Work instruction. Lines to restate from the data below: from the one containing "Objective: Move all" to the one containing "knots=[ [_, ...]", both included. Give them again exactly, and only them.

* * * * * * *

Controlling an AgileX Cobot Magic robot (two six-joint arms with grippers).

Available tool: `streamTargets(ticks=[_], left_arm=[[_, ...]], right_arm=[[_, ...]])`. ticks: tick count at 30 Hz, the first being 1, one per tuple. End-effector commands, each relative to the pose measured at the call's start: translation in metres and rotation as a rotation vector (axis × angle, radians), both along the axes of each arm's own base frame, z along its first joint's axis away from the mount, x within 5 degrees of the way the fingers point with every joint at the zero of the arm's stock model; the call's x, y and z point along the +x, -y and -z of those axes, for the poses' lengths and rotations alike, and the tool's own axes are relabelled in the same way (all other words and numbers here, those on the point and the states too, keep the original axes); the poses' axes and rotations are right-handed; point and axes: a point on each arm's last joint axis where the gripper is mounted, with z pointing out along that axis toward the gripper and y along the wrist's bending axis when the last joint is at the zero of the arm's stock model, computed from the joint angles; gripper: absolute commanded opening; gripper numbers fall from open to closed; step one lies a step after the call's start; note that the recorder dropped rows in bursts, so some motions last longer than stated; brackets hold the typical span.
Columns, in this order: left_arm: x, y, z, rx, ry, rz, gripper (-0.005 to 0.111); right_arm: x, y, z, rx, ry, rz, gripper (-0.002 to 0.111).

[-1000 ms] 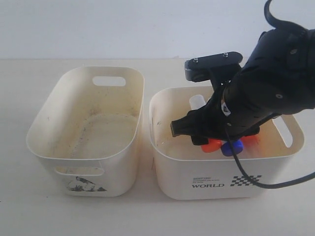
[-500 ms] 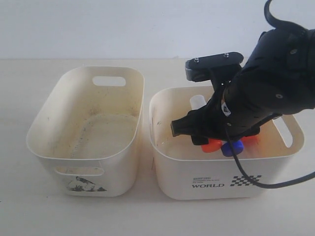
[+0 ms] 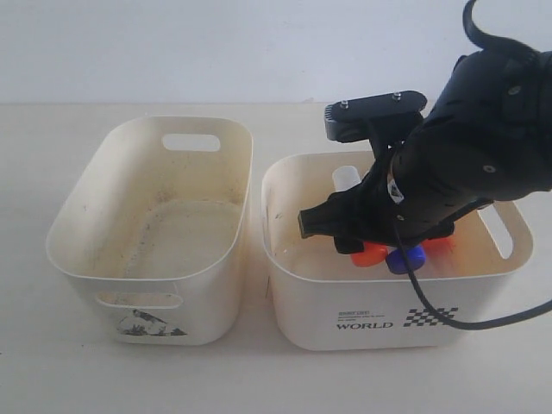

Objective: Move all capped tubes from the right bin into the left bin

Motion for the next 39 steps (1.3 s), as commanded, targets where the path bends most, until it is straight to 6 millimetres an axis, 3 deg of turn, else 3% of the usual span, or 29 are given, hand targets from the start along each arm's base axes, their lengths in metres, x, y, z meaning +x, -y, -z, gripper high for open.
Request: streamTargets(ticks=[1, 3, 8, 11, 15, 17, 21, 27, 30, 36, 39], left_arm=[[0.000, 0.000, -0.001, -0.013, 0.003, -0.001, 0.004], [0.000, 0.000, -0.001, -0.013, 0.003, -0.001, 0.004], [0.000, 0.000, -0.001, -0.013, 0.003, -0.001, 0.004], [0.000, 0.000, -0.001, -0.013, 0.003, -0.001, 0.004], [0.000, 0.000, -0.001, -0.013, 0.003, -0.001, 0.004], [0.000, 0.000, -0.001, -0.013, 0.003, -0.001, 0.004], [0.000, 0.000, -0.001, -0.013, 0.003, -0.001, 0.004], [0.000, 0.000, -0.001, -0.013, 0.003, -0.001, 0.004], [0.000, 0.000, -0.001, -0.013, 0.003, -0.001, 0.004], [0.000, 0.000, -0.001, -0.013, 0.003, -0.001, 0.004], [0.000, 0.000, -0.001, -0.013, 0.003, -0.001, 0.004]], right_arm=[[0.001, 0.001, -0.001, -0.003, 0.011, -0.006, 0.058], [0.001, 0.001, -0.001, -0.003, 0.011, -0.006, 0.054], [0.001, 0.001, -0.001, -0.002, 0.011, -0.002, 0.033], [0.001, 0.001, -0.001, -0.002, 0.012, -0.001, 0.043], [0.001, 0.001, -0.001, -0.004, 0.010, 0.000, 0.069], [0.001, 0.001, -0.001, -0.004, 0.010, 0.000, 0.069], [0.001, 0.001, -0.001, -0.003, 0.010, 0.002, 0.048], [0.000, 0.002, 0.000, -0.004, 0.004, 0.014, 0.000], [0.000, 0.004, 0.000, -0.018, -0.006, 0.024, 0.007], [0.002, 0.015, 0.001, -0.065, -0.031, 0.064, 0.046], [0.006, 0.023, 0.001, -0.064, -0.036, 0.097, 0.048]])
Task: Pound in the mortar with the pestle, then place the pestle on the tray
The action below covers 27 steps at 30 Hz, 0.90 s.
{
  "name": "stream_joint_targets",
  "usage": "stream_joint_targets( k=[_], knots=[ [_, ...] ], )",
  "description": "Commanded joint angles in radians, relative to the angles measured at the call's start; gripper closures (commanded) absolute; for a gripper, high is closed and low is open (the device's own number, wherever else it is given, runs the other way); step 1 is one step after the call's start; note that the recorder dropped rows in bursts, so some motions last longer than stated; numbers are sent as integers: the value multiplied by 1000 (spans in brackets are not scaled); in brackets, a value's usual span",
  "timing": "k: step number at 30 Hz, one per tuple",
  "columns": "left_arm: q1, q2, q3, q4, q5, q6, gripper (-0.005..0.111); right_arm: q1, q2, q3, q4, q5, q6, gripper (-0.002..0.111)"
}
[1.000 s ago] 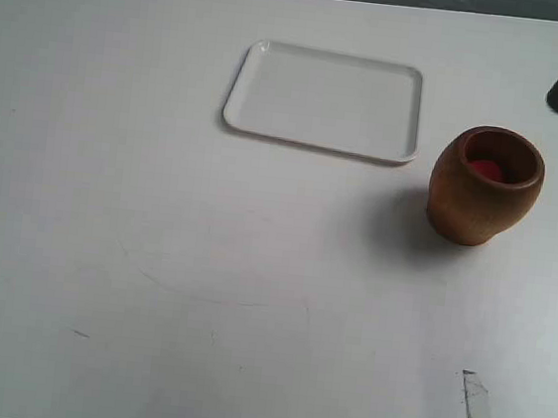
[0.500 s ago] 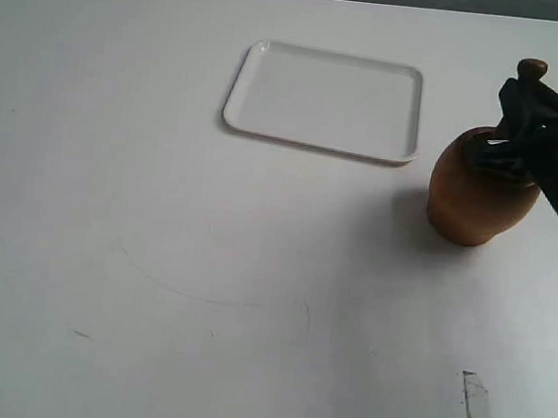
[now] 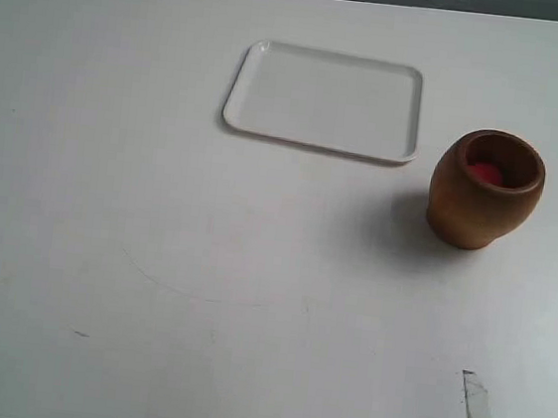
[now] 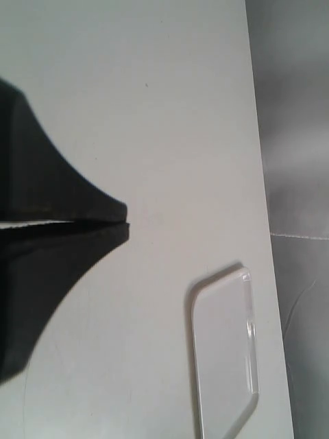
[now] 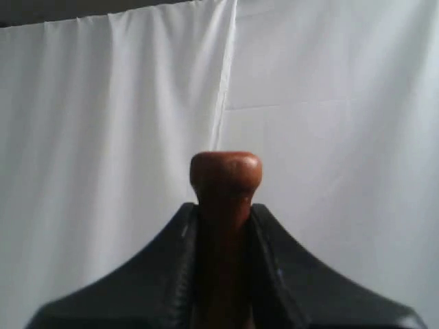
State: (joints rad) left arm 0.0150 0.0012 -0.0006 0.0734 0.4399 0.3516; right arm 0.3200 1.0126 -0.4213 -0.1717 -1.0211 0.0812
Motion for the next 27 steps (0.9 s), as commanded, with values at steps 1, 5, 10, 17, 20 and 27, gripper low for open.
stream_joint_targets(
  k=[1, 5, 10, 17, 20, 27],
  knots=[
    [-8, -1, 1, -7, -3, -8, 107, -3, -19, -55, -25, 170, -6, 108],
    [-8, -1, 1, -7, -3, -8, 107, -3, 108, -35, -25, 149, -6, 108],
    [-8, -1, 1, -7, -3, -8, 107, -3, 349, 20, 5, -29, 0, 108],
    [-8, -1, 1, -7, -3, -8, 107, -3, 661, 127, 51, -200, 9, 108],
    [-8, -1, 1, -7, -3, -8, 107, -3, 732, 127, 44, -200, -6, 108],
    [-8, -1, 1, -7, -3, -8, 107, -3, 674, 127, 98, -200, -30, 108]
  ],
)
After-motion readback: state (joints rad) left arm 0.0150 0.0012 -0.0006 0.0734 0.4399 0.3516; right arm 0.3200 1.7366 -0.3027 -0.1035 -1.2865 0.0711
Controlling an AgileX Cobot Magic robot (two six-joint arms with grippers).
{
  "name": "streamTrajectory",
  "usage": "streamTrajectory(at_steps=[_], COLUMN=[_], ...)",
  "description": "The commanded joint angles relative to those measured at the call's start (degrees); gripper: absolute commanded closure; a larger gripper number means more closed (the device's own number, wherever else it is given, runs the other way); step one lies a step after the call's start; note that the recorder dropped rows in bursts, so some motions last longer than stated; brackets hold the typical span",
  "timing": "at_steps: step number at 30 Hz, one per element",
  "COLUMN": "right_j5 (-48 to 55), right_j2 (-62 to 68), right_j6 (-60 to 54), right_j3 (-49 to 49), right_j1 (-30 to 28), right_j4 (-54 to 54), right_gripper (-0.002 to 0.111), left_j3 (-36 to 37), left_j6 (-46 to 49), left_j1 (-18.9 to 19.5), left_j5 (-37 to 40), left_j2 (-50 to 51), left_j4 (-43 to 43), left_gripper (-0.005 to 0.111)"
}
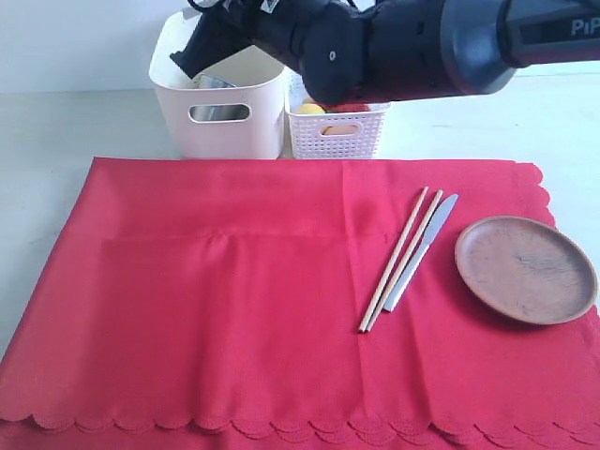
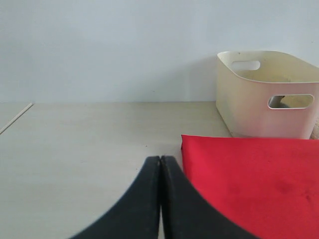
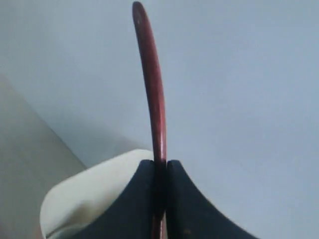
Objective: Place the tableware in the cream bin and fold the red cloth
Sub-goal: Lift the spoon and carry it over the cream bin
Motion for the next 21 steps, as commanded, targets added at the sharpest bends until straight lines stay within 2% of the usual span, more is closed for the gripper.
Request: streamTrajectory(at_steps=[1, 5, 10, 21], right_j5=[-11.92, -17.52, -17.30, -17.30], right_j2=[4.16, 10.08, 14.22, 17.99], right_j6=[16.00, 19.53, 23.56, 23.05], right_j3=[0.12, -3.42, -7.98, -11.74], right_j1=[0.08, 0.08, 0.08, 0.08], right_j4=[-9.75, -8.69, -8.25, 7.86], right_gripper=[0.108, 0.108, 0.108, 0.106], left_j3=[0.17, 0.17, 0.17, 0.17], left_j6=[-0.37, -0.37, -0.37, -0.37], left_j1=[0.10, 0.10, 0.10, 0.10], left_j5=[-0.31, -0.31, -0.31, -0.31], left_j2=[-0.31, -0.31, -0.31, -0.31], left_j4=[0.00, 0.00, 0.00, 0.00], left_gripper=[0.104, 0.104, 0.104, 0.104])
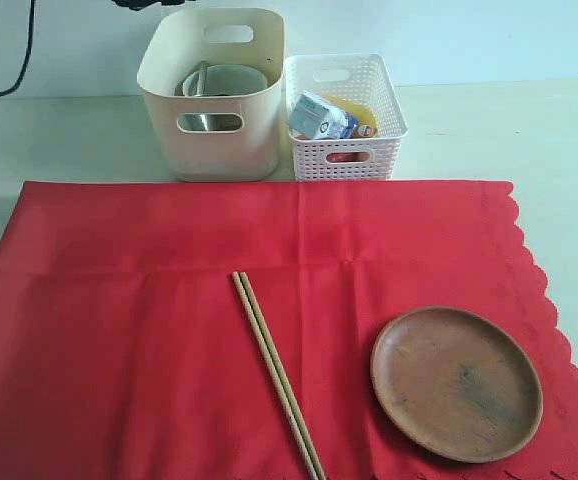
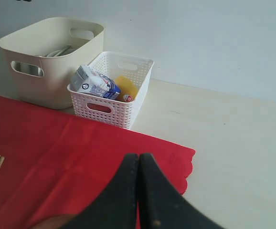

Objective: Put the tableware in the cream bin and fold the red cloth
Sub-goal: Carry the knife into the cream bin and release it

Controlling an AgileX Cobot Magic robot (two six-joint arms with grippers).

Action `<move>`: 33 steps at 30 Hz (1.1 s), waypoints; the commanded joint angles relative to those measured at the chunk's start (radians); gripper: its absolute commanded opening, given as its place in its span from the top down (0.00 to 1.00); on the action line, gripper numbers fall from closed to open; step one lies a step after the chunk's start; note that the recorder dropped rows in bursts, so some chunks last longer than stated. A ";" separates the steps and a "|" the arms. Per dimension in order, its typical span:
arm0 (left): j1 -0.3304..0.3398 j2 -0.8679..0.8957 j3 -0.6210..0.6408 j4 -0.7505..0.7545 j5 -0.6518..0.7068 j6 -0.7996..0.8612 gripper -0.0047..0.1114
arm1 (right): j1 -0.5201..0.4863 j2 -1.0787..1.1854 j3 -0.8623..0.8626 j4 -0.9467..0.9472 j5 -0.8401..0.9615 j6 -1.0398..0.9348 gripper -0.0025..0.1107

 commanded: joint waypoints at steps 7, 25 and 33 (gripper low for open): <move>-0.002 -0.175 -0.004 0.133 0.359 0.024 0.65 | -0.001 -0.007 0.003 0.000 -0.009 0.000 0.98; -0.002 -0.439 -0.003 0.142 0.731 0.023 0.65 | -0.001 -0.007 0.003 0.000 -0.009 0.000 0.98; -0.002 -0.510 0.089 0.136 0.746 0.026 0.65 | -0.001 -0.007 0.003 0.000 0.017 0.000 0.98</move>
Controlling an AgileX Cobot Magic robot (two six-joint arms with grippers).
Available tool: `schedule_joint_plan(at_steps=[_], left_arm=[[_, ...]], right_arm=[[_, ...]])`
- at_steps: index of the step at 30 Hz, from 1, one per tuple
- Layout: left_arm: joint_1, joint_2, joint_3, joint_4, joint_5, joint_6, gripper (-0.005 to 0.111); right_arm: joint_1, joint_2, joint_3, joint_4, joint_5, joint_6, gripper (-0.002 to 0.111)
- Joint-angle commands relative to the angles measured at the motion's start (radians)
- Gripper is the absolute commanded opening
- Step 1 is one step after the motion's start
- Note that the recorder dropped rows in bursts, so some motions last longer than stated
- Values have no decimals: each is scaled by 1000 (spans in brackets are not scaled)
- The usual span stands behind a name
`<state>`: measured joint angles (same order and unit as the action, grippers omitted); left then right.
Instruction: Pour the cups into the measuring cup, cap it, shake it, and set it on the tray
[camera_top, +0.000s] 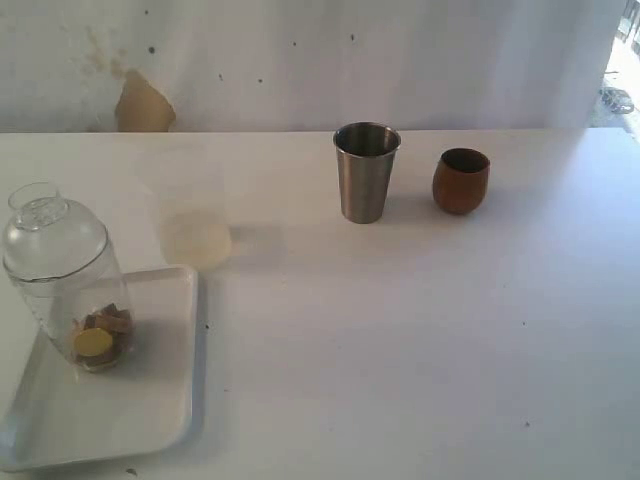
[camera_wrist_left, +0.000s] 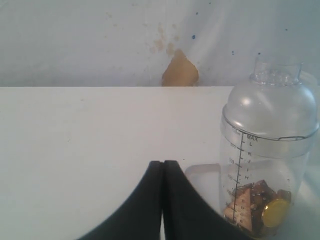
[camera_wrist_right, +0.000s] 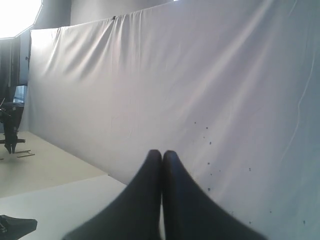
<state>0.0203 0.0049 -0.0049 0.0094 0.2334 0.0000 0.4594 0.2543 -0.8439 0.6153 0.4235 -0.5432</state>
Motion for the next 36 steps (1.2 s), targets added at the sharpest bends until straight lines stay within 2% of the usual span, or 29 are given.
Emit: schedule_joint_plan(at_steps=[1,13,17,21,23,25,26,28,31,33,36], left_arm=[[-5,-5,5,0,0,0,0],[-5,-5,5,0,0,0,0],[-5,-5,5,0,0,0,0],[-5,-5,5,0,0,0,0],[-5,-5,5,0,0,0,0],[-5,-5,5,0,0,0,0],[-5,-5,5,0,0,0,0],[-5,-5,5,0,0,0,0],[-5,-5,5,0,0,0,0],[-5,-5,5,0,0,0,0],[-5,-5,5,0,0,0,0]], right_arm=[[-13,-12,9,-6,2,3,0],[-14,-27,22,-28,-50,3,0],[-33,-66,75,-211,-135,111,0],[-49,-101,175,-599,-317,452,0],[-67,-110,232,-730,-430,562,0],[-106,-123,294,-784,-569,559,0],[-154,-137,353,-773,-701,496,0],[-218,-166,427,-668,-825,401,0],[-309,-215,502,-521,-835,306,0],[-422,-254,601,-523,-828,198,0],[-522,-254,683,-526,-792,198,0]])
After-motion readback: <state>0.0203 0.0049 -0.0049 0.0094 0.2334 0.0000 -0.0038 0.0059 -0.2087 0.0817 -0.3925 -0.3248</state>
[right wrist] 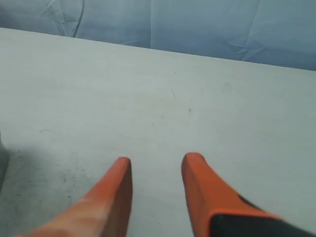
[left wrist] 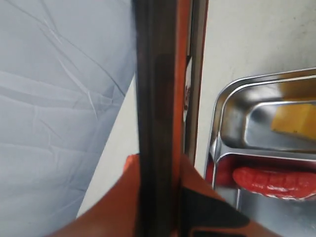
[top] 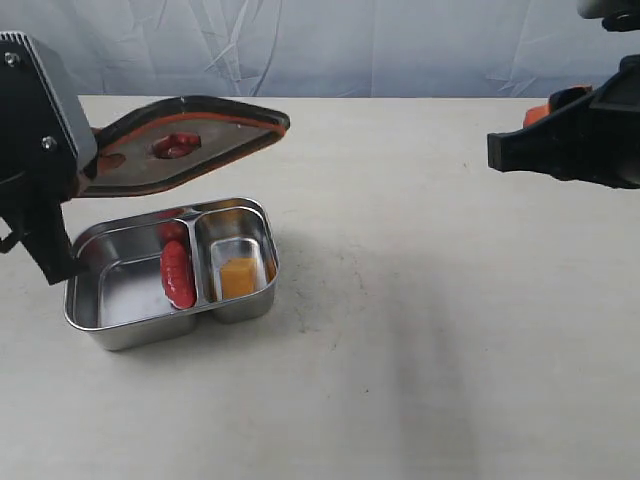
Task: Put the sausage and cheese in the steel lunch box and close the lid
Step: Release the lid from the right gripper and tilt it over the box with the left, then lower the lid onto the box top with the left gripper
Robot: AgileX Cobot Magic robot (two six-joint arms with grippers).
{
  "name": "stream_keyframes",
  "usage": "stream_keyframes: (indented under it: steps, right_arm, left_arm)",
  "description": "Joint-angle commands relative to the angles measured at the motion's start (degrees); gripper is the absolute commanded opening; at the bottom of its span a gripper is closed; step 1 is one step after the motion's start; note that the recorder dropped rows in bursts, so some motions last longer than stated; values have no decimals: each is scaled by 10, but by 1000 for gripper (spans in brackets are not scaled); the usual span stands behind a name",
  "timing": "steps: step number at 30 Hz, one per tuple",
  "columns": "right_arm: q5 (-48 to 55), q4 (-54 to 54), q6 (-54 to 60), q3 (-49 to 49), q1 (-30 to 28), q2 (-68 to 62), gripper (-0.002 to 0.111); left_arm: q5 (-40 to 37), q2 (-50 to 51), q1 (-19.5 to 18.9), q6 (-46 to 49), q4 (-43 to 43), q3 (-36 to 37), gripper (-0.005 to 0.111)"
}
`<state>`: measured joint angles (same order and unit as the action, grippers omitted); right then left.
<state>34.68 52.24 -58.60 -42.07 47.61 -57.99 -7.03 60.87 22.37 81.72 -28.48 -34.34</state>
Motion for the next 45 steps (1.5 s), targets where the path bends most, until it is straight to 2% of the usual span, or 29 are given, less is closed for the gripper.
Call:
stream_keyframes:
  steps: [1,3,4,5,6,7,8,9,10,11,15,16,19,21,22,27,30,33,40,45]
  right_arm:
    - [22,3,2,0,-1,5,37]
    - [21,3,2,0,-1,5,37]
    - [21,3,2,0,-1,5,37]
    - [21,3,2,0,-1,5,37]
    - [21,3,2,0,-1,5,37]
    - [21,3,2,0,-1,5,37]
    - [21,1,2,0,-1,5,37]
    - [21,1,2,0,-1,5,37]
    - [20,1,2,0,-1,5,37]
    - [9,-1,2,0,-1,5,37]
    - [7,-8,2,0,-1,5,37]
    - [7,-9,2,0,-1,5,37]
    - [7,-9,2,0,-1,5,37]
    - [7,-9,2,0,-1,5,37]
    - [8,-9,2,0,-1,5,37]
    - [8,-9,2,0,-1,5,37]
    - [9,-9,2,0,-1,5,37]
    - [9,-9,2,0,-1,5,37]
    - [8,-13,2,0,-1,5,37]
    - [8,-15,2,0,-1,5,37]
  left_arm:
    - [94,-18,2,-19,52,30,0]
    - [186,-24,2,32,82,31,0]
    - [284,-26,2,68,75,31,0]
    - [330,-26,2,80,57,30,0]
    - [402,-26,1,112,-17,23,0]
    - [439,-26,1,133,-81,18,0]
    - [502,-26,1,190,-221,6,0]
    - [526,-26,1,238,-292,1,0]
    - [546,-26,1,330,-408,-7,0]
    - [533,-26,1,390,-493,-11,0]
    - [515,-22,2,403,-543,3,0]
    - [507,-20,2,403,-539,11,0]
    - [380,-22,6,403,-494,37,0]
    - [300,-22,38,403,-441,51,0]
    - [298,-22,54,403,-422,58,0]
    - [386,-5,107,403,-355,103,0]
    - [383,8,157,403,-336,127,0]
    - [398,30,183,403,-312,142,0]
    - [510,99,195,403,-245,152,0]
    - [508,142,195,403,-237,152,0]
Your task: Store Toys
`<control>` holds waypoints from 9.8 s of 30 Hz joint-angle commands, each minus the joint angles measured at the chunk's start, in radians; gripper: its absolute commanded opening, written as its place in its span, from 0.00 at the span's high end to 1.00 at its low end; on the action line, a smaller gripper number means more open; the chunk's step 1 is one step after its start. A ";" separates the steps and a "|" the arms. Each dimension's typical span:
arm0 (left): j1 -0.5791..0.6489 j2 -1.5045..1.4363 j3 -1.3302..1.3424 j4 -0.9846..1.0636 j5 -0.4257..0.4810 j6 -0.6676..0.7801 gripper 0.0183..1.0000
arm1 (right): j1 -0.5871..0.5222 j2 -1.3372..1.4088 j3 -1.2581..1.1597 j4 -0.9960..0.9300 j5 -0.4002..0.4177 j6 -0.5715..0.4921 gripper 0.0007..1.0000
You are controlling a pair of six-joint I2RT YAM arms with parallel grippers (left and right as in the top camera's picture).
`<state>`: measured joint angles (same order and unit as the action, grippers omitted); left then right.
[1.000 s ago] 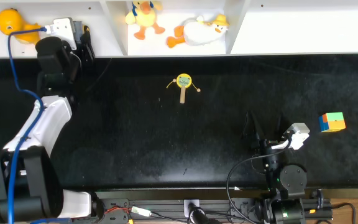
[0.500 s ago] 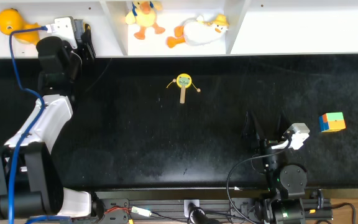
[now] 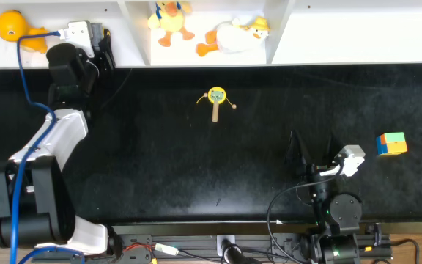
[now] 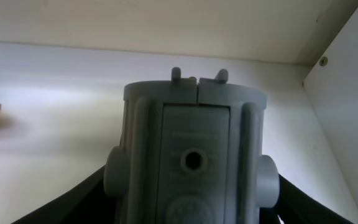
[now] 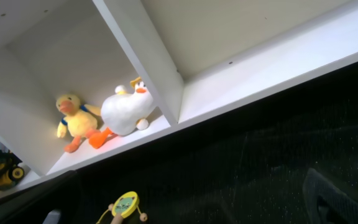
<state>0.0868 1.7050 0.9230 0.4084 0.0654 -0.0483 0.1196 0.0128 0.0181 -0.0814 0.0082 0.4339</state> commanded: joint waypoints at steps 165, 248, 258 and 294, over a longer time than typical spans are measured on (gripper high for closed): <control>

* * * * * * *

Written answer.
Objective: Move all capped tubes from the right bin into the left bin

Motion for the next 39 steps (1.3 s), as commanded, targets where the path bends most, until it is straight to 6 millimetres an axis, 3 deg of turn, else 3% of the usual span, or 29 are given, hand targets from the start along each arm's base axes, their lengths in metres, x, y, z meaning +x, -y, -z, gripper high for open.
Request: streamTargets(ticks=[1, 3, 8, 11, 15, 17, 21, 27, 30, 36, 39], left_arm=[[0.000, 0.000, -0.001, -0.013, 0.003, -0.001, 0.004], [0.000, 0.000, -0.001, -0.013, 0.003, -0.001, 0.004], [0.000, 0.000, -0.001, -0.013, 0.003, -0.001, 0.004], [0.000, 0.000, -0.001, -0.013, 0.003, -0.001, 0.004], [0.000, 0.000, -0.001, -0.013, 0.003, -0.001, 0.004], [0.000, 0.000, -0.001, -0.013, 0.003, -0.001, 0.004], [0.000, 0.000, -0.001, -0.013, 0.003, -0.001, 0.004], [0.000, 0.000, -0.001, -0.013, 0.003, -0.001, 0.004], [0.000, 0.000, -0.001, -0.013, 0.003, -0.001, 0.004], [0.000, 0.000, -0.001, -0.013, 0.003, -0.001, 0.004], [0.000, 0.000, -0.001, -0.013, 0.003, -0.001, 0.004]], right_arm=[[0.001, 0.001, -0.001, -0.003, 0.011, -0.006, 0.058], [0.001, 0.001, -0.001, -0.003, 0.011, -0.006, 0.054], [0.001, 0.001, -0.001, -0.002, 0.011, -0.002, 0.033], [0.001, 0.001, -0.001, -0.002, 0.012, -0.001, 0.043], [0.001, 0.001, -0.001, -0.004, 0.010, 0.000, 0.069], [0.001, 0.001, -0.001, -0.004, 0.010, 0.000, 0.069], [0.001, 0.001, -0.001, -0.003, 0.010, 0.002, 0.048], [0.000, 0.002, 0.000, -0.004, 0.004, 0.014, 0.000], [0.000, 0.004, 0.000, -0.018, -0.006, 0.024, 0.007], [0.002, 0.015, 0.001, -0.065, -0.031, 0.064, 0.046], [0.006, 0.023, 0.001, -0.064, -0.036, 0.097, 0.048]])
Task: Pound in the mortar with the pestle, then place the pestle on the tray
The action below covers 27 steps at 30 Hz, 0.90 s.
{
  "name": "stream_joint_targets",
  "usage": "stream_joint_targets( k=[_], knots=[ [_, ...] ], )",

Nothing remains to be added to the exercise.